Capitolo 59
you annoy the name of Xanthippe and the nickname Iaia, it is a registration with
one of two beautiful conceitedness and sentences. With him we can properly bring to
an end our brief examination of these verses of the people common of Rome. In a
rather free the translation reads in part:[61] "If the thought of
thee of anguish of death or the life, reads at the end. Name Xanthippe, yclept
also way Iaia of joke, escapes from the pain since his/her soul from the body
flies. You remain here in the soft crib of the earth,... beautiful,
enchanting, acute of mind, cheerful in dissertation. If there is aught of compassion
in the of the above of, you bear her/it to the sun and light."

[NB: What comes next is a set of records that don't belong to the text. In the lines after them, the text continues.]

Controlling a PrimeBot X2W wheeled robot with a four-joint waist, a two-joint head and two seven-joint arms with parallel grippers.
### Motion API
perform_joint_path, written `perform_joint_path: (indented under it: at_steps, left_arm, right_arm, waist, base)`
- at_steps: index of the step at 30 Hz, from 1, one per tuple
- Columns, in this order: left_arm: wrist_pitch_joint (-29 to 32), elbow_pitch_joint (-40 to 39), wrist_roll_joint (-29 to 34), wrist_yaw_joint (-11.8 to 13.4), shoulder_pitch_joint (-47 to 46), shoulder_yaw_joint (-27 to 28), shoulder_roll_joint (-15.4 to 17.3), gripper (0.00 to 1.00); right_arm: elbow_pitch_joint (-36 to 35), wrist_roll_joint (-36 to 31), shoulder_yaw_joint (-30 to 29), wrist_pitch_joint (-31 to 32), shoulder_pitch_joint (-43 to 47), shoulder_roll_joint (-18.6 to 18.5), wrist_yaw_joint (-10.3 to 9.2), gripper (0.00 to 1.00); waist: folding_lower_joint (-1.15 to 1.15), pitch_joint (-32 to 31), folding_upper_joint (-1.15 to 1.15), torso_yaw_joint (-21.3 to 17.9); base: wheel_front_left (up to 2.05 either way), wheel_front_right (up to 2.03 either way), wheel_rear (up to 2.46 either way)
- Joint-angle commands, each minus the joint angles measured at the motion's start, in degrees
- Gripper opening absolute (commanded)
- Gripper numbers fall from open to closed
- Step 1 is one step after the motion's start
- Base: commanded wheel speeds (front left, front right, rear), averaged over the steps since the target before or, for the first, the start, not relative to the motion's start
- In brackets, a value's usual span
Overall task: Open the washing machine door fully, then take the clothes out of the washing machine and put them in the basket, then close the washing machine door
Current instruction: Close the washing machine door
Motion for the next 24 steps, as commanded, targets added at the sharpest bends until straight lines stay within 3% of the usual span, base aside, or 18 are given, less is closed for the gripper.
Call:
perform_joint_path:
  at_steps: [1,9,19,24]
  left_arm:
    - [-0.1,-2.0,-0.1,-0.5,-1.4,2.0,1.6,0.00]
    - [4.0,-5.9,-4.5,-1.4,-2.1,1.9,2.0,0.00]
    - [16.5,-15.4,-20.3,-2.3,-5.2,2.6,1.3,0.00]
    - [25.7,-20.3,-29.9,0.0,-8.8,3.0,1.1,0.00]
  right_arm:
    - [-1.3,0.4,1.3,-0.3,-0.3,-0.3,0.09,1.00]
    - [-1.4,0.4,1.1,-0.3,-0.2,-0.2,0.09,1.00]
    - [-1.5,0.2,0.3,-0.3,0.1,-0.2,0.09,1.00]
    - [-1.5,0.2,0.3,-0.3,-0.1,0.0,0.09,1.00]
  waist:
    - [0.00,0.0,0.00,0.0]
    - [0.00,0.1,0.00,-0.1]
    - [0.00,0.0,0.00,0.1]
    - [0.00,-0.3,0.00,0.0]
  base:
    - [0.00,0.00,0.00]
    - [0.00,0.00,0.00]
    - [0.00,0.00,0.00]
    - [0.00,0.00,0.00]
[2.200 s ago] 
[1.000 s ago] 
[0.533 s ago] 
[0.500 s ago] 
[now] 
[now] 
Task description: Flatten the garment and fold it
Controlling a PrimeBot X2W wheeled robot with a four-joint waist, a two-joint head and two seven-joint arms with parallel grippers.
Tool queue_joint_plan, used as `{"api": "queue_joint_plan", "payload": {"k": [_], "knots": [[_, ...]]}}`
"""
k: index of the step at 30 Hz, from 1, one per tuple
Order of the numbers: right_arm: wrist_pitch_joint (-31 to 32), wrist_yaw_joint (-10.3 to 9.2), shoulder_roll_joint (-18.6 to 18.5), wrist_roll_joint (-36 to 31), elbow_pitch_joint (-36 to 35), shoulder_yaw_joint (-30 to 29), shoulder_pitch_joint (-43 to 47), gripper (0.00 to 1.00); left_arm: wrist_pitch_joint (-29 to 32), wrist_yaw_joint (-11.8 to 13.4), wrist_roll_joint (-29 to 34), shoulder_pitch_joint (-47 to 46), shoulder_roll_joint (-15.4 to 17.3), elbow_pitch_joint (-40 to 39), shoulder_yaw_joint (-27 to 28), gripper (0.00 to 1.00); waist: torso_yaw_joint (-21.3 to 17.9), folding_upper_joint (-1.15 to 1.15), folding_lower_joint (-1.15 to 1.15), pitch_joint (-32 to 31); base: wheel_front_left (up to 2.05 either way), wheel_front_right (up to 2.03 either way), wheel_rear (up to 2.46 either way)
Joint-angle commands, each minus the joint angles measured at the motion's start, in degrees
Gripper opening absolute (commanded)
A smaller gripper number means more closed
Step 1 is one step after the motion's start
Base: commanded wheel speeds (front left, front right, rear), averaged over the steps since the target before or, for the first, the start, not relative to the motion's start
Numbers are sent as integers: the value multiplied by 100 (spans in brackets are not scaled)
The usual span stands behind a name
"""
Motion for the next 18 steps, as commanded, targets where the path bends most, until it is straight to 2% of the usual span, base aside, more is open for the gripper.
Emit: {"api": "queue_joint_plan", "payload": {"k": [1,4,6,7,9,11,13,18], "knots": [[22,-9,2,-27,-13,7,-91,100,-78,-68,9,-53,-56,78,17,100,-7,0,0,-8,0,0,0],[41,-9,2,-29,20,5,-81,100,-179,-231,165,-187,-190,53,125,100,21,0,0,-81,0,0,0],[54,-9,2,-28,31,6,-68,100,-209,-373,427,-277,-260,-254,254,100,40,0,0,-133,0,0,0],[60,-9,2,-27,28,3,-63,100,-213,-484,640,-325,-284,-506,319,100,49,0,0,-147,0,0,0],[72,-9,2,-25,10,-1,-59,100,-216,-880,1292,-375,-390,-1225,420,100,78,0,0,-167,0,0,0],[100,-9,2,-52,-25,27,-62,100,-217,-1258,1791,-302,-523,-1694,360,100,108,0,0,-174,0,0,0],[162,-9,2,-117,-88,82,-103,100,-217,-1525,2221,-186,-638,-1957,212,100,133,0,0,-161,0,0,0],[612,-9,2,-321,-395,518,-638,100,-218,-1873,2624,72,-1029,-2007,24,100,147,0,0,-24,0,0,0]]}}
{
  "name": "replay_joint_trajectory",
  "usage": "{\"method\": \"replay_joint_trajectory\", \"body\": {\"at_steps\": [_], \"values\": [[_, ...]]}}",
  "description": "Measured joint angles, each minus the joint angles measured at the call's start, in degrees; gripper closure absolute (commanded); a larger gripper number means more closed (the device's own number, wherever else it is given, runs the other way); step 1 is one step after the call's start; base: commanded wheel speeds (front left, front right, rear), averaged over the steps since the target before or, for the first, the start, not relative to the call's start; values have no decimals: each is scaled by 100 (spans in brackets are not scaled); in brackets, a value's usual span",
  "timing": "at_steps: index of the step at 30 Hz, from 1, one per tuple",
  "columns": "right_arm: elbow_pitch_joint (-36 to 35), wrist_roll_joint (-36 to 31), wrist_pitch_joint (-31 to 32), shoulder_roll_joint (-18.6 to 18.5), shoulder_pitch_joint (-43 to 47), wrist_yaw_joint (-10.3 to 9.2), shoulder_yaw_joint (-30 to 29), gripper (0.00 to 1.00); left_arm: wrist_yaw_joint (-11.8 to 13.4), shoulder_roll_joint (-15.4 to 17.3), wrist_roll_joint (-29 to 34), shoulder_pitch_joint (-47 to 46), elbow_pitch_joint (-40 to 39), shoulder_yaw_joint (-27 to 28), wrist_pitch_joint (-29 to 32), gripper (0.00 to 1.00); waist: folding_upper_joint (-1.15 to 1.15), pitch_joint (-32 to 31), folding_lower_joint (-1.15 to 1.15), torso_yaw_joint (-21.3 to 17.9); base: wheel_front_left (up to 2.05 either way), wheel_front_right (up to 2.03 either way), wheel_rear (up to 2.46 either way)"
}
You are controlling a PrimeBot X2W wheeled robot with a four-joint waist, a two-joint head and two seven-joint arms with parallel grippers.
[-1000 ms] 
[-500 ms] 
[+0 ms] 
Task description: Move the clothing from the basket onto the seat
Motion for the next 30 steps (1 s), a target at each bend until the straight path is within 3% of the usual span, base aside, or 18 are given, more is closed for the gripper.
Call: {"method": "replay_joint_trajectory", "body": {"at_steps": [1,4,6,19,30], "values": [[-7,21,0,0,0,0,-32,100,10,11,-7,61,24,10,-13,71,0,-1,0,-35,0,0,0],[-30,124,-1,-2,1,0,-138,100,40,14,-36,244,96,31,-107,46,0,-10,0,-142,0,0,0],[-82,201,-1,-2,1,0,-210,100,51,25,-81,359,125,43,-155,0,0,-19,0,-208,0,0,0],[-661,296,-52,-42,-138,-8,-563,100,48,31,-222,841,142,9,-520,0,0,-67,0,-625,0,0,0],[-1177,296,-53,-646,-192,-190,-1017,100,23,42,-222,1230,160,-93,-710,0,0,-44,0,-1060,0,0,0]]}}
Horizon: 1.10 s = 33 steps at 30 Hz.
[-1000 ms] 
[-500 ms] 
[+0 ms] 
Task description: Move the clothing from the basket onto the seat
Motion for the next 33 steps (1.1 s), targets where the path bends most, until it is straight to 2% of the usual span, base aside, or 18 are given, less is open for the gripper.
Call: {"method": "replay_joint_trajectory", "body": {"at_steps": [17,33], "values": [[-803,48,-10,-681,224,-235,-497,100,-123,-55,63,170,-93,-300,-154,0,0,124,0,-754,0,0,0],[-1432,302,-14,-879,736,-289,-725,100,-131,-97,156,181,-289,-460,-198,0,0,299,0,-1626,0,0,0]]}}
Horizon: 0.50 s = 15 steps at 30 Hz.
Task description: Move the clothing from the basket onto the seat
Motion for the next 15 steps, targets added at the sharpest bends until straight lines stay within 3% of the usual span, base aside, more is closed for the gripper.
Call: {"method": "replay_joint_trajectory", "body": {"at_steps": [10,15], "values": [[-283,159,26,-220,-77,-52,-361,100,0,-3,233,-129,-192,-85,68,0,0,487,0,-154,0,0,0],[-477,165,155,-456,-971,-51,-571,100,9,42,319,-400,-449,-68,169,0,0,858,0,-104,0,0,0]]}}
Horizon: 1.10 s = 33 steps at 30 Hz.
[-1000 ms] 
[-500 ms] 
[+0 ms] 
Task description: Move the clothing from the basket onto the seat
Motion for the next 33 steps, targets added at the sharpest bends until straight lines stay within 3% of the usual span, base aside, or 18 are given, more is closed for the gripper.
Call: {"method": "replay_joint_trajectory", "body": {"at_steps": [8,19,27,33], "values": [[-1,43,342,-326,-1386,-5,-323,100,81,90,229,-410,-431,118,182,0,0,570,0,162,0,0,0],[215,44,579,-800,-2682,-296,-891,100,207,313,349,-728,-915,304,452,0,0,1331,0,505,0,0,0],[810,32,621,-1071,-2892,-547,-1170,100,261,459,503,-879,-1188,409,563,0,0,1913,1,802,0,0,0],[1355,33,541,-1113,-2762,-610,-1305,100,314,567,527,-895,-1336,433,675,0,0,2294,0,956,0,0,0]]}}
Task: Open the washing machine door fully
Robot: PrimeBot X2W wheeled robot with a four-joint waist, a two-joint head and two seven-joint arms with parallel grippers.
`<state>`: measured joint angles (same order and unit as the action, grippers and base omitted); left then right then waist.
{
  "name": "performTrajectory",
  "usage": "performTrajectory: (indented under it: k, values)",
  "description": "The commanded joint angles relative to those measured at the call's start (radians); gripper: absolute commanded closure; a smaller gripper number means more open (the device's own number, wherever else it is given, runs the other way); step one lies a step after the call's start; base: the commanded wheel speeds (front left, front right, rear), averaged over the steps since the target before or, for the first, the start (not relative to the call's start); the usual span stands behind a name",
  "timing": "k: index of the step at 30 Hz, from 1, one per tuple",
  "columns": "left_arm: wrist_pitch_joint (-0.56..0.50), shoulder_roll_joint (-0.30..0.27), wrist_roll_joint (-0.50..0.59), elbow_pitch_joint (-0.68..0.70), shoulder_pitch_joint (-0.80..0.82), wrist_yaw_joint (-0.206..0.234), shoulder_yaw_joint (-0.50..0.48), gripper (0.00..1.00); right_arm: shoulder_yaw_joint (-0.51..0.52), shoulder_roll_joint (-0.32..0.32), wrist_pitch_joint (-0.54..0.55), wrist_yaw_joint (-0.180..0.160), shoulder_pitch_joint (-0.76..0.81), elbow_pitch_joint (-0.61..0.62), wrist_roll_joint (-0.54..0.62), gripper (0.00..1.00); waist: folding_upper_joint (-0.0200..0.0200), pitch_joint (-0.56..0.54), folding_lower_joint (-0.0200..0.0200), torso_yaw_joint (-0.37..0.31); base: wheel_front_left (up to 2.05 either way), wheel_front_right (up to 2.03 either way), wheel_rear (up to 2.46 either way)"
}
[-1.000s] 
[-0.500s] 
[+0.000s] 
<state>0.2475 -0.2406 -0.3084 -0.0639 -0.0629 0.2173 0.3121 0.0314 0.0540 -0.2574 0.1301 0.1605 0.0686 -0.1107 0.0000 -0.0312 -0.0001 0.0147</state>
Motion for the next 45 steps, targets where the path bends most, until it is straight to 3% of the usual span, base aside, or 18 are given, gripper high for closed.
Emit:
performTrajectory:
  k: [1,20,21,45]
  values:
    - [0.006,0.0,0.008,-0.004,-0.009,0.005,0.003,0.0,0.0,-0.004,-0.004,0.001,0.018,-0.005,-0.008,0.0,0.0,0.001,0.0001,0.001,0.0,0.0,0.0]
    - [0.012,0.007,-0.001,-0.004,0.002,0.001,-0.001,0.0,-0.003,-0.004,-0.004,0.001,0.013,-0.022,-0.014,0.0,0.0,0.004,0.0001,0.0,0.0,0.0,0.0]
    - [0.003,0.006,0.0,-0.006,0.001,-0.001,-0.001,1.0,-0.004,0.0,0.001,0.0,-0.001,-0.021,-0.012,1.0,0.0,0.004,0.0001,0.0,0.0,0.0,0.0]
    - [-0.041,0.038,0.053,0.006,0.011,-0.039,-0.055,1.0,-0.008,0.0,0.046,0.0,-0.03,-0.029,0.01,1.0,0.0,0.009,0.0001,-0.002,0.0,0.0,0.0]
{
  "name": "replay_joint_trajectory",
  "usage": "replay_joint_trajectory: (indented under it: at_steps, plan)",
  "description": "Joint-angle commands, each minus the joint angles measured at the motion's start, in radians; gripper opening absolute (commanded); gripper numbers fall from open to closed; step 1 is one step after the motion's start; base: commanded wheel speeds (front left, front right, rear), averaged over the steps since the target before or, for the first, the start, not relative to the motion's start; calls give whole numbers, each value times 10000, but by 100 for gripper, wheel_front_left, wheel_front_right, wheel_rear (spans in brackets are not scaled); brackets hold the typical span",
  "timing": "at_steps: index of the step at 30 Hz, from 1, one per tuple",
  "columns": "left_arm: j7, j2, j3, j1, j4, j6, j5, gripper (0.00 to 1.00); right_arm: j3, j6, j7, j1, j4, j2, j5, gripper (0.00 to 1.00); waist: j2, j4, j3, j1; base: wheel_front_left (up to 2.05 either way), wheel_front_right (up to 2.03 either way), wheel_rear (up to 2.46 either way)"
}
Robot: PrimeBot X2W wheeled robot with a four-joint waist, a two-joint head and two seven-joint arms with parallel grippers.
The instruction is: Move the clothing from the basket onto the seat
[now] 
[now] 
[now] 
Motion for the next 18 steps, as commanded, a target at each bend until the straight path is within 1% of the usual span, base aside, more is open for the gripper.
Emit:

II. Their Dedicatories and Ephemeral Verses
In the last paper we took above for the consideration some of the Roman metrical
epitaphs. However, these compositions don't include all the productions
in toward of the people common of Rome. On times, altars, bridges,
statues and walls of house, now and then we find pieces of toward. The most greater part of the
lines of existing dedicatory are in honor of Hercules, Silvanus, Priapus and
the Caesar. If the two famous registrations to Hercules from his/her/their children of
Vertuleius and from Mummius belongs here or it is not difficult to say. At all
events, probably they was composed from amatory, and it has a detail
interest for us because they belongs per second century A.C., and
therefore the stand near the beginning of Latin letters; they show us to them the
language before you/he/she had been improved and you/he/she had been suited for literary purposes from
an Ennius, a Virgil, and a Horace and they are written in the native old man
Toward of Saturnian in that Livius Andronicus, "the Father of the Latin
literature", it translated the odyssey. Accordingly they show us to them the
language before you/he/she had earned in shiny and lost in vigor under the
the influence of the Greek. The second of these two small poems is a
finger-place, in fact, to the division of the ways for the Roman civilization.